Enquanto Adam deu o salto para a INEOS, tornando-se mais conhecido do que o irmão, que o bate por larga margem em palmarés em grandes Voltas, Simon manteve-se fiel à estrutura australiana, da qual só saiu esta época, numa mudança entendida pelos amantes da modalidade como o aceitar de que os seus tempos como líder incontestado de uma equipa tinham acabado, após dois anos sem resultados expressivos.

A separação profissional não beliscou a relação dos tranquilos gémeos, apreciadores de vinho tinto e avessos à exposição mediática, que continuam a ser os melhores amigos.

“Somos superpróximos. Falo com ele literalmente todos os dias nos últimos 10, 15 anos, talvez até 20”, disse Adam, depois de roubar a primeira etapa e a respetiva camisola amarela do Tour-2023 ao irmão.

Apesar da imagem de seriedade, quem os conhece garante que são divertidos e provocam gargalhadas com a competição permanente em tudo o que fazem, que não se traduz numa rivalidade na profissão que ambos abraçaram.

Profissional desde 2014, Simon conta com 35 vitórias no currículo, sendo as mais sonantes as seis etapas conquistadas na corsa rosa, o Tirreno-Adriático de 2020, além, claro, das duas grandes Voltas – no Tour, o seu melhor resultado é o quarto lugar de 2023, atrás do seu irmão.
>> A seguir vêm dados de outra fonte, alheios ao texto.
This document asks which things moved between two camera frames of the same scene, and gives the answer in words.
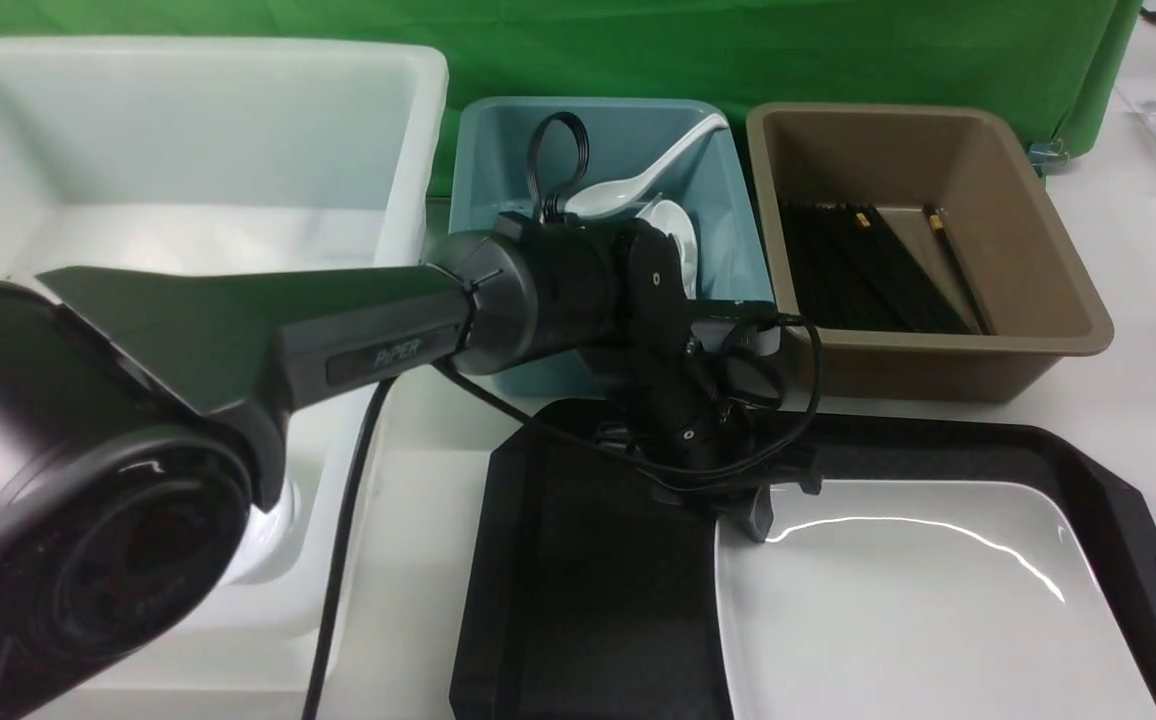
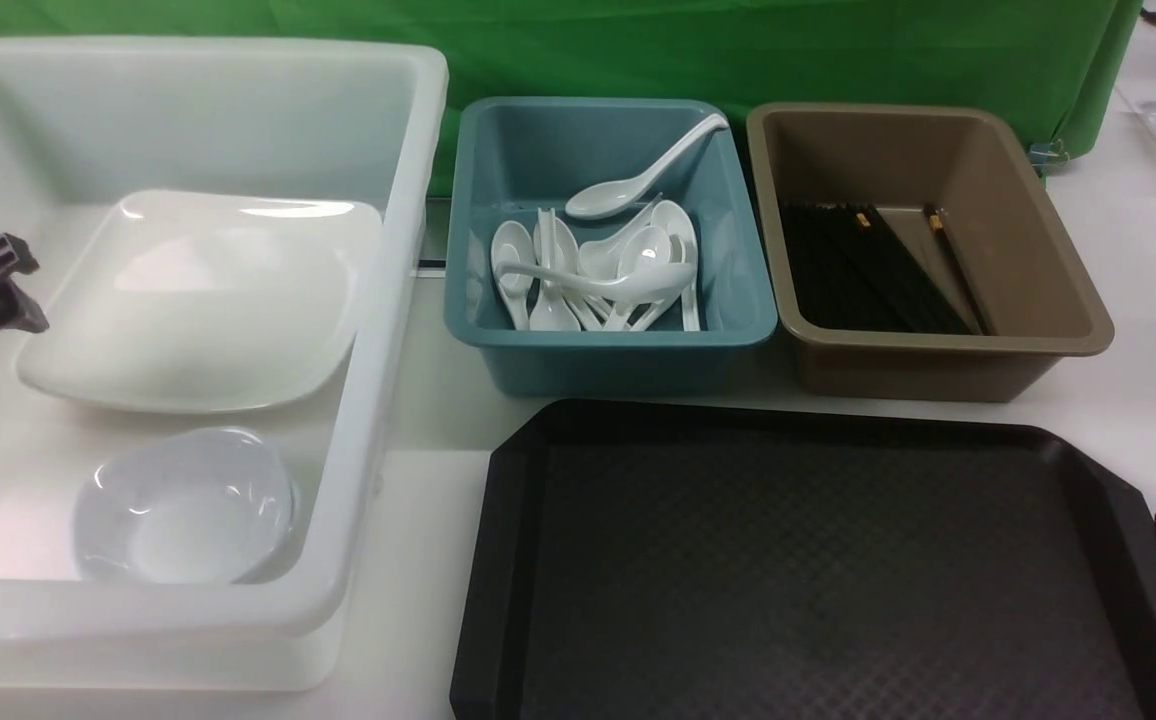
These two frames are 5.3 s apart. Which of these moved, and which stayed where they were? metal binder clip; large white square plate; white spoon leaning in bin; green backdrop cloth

Fora os azares no Giro, que este domingo conquistou, o maior pesadelo na carreira do ciclista da Visma-Lease a Bike foi mesmo o positivo por terbutalina em março de 2016, durante o Paris-Nice, que o levou a ser suspenso por apenas quatro meses, depois de ter ficado provado que foram os médicos da Orica GreenEdge a cometer o erro de não comunicar que o britânico estava a usar o medicamento para tratar a asma.